With 2011’s Asuncion and now The Revisionist, writer-actor Jesse Eisenberg is diligently building a body of work. And a curious body it is: concave, jittery, slight but prone to violent spasms. I’m talking, of course, about Eisenberg’s slip-thin physicality and slippy vibe, but the descriptors also apply to his compact dramas of privilege, prejudice and contempt. Eisenberg’s characters tend either to maintain elaborate delusions or cruelly disabuse other people of theirs.

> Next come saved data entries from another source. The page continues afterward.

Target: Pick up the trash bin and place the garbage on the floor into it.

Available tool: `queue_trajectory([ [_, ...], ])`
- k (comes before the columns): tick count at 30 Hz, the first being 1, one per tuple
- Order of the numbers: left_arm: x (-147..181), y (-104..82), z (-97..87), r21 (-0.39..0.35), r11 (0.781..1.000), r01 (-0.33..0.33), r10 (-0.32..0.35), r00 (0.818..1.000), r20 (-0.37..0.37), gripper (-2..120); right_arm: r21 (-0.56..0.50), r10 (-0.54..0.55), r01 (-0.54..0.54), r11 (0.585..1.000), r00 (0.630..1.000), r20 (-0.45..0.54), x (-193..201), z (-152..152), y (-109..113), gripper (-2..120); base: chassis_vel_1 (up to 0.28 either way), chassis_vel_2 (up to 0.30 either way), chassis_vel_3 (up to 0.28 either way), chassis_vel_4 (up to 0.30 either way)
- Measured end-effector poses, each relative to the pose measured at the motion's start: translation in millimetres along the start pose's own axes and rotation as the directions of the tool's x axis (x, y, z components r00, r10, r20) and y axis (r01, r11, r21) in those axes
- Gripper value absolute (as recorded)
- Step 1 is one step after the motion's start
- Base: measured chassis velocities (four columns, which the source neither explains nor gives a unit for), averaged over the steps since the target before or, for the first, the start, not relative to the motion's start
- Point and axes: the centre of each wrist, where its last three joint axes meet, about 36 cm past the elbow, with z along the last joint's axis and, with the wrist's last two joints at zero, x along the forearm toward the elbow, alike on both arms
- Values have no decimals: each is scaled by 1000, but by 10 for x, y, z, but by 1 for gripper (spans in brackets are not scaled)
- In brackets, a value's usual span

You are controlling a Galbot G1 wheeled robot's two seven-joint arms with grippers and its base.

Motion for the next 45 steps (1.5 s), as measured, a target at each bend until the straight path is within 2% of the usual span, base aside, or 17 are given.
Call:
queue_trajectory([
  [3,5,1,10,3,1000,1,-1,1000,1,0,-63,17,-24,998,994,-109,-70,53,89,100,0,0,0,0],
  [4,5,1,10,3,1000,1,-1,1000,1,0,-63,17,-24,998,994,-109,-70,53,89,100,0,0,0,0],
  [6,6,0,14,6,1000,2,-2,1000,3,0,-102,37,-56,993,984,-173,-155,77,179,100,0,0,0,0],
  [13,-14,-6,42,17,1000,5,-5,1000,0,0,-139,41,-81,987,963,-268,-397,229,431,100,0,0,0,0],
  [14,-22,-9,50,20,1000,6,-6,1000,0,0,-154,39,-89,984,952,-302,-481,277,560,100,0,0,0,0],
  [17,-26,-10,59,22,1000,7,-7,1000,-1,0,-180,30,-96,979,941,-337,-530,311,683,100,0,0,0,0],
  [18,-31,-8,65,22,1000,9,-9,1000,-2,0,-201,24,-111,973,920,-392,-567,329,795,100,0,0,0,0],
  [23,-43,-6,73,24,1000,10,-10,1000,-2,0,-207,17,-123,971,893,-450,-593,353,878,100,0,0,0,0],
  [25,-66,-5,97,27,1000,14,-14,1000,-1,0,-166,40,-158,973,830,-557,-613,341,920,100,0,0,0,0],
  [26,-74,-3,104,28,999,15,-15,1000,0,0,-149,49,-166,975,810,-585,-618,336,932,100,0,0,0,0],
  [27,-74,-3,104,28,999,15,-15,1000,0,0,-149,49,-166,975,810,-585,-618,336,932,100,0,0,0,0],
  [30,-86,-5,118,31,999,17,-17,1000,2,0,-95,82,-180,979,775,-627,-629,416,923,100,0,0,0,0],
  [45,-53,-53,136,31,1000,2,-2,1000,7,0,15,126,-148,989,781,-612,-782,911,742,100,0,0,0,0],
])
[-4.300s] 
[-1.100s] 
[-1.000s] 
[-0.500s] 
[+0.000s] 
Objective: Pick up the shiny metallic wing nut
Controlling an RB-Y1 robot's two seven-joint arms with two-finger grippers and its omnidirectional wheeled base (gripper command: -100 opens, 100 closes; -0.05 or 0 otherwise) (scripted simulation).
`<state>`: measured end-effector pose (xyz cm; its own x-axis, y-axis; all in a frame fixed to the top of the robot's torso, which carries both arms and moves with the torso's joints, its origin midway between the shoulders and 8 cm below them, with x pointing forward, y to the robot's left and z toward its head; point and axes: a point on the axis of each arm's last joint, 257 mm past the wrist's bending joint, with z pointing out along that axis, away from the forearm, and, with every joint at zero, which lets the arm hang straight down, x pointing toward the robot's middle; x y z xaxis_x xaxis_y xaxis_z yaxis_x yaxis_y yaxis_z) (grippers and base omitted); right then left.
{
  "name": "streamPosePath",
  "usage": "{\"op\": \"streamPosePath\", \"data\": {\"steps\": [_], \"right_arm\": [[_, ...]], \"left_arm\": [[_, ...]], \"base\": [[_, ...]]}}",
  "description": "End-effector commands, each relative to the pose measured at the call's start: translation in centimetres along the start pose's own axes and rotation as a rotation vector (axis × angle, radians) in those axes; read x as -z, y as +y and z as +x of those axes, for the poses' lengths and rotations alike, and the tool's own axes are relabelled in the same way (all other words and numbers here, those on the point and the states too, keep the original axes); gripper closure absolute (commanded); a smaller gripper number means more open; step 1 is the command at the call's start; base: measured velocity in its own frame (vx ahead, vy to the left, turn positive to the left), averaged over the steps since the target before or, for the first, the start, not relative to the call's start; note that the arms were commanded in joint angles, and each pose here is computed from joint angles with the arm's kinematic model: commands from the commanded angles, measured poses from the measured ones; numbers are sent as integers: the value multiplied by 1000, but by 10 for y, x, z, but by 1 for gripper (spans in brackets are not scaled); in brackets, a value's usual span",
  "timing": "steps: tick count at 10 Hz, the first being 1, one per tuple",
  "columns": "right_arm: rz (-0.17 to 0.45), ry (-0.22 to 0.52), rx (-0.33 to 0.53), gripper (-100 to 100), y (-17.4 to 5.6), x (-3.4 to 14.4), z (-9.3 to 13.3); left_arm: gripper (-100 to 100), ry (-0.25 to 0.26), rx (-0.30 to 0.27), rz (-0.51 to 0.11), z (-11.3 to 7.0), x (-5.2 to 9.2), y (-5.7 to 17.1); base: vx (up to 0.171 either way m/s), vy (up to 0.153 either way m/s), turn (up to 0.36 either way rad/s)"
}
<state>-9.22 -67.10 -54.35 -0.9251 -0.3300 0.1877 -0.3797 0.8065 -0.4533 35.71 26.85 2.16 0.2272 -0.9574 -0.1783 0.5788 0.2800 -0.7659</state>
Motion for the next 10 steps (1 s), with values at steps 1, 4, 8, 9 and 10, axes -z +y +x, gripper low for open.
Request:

For the new offering, Eisenberg and director Kip Fagan scored a coup: Film and stage eminence Vanessa Redgrave takes on the role of Maria, Polish, seventyish Holocaust survivor and second cousin to David (Eisenberg), an American author. David has arrived in the port city of Szczecin as a last-chance writer’s retreat, to finish revising his second novel, a science-fiction tale called Mindreader. It doesn’t take telepathic skills to know how this will play out: The selfish and casually insulting Yank will irritate and be irritated by his sweet but strong-willed relative; they will bond; she will talk about the Holocaust; and he will not get any work done. There’s also a big reveal, handled with admirable restraint.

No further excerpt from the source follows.